**What you will do:** If a line in the data below contains the word "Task", copy it out.

[Stored records]
* * *
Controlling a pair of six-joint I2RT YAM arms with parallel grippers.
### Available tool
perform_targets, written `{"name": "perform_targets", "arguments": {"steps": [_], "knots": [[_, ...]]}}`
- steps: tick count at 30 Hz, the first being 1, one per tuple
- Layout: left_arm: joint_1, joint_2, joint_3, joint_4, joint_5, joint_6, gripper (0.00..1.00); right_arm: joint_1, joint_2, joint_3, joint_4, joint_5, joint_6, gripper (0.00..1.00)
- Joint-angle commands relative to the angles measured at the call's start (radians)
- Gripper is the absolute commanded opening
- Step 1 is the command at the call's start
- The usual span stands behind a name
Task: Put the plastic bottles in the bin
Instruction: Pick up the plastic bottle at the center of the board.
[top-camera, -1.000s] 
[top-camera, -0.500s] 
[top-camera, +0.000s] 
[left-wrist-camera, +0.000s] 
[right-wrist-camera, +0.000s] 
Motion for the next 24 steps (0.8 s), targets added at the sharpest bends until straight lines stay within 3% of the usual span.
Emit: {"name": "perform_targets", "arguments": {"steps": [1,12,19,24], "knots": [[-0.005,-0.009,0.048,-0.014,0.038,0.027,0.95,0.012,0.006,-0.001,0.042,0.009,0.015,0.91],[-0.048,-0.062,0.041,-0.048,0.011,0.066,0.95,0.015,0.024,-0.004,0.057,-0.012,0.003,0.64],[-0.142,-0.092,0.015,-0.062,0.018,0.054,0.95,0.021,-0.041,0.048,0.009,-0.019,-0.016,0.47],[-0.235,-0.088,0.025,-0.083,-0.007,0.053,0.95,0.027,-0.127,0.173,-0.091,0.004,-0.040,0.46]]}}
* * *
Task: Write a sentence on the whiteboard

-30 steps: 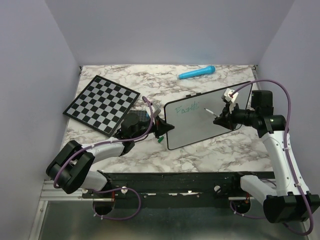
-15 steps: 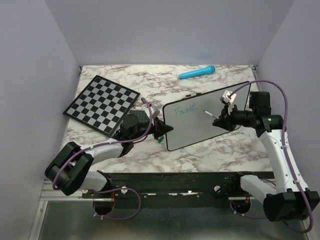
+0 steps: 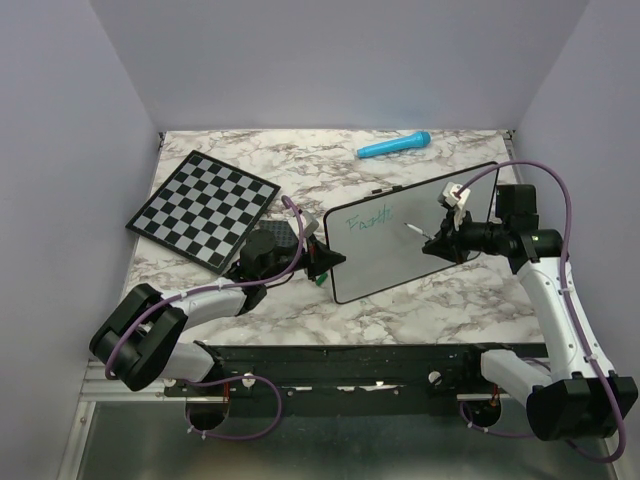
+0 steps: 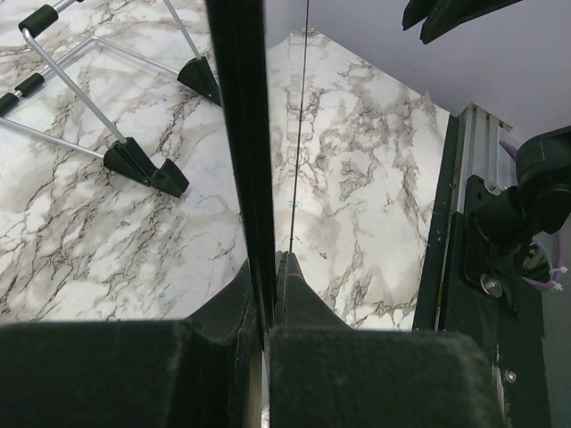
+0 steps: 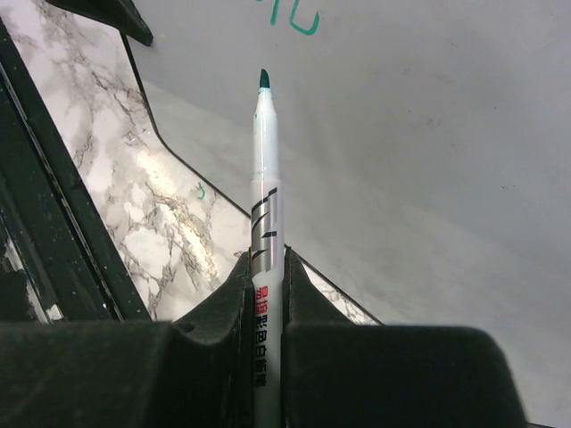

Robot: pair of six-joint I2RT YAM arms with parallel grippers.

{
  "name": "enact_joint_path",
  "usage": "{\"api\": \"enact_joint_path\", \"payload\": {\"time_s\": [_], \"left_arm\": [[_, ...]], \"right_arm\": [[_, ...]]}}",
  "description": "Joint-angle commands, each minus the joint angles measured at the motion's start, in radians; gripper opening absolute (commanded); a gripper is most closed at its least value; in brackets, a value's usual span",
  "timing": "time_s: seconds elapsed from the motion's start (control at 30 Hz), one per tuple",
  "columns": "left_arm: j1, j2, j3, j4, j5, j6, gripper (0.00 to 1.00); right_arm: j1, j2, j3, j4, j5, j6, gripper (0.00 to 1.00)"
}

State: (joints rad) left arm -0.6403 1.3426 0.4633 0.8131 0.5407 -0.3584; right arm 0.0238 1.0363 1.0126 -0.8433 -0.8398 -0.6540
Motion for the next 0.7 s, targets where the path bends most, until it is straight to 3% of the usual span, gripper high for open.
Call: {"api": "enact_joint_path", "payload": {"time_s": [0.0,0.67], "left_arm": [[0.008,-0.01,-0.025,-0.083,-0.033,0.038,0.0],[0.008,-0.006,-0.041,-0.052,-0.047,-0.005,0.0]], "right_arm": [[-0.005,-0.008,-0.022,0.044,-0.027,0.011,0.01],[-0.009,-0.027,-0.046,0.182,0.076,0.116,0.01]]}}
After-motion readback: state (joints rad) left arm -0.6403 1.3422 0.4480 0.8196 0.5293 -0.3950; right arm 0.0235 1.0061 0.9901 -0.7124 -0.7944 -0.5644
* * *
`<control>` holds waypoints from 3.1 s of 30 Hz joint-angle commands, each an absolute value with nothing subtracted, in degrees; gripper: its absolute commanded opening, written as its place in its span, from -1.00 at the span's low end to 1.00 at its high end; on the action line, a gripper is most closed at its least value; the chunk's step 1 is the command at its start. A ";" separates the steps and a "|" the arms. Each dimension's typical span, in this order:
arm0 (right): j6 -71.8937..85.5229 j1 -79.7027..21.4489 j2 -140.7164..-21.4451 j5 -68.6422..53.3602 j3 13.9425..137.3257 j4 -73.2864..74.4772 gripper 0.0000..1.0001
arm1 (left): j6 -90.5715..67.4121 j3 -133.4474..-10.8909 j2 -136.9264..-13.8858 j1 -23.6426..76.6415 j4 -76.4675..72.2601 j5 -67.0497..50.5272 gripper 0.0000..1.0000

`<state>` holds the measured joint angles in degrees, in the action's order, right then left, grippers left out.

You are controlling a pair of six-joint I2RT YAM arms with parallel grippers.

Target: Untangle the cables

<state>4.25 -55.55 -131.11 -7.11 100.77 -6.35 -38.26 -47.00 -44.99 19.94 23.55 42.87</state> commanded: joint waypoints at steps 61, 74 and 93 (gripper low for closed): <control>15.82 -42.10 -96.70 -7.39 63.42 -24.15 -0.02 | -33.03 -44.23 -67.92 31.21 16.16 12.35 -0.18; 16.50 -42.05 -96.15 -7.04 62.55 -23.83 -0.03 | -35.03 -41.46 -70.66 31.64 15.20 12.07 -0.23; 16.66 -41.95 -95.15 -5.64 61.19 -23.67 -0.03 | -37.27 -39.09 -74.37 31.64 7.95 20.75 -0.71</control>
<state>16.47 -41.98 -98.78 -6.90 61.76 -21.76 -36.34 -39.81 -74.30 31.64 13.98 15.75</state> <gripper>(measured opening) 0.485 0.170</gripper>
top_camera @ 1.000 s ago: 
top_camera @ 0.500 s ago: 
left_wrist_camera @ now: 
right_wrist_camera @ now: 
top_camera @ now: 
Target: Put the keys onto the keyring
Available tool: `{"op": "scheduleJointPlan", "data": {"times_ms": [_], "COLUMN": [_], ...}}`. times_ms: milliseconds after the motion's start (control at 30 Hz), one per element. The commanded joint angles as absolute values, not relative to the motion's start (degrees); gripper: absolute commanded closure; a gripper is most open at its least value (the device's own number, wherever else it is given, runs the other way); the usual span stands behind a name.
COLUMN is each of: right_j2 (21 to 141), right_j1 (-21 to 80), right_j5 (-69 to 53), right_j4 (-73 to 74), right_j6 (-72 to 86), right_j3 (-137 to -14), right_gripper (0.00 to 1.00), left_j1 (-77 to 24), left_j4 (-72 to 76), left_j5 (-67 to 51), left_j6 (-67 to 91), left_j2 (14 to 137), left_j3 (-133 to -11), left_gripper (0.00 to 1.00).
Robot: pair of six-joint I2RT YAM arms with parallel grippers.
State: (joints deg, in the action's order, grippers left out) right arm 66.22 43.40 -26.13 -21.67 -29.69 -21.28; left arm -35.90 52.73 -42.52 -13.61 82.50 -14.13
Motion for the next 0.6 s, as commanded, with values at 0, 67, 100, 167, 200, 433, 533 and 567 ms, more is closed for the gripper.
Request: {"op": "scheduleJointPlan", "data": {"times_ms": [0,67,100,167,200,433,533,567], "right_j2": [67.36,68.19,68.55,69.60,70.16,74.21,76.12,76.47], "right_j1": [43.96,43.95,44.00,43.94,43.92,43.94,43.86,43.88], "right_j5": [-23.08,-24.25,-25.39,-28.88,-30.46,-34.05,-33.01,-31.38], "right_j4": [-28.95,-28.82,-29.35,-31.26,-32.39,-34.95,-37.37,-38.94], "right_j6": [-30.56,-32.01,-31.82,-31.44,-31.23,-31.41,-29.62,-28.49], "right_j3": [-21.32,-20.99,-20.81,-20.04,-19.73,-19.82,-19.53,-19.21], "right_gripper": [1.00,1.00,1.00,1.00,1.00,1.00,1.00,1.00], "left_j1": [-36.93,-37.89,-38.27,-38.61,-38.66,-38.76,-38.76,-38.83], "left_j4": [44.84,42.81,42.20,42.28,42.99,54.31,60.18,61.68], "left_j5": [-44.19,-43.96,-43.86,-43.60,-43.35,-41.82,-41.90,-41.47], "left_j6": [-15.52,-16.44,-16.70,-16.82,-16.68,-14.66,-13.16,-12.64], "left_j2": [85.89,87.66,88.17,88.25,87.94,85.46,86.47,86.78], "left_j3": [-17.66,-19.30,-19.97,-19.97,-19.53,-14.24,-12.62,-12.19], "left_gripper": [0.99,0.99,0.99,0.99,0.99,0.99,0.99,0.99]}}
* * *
**Answer space:**
Task: Put the plastic bottles in the bin
Task: Write a sentence on the whiteboard

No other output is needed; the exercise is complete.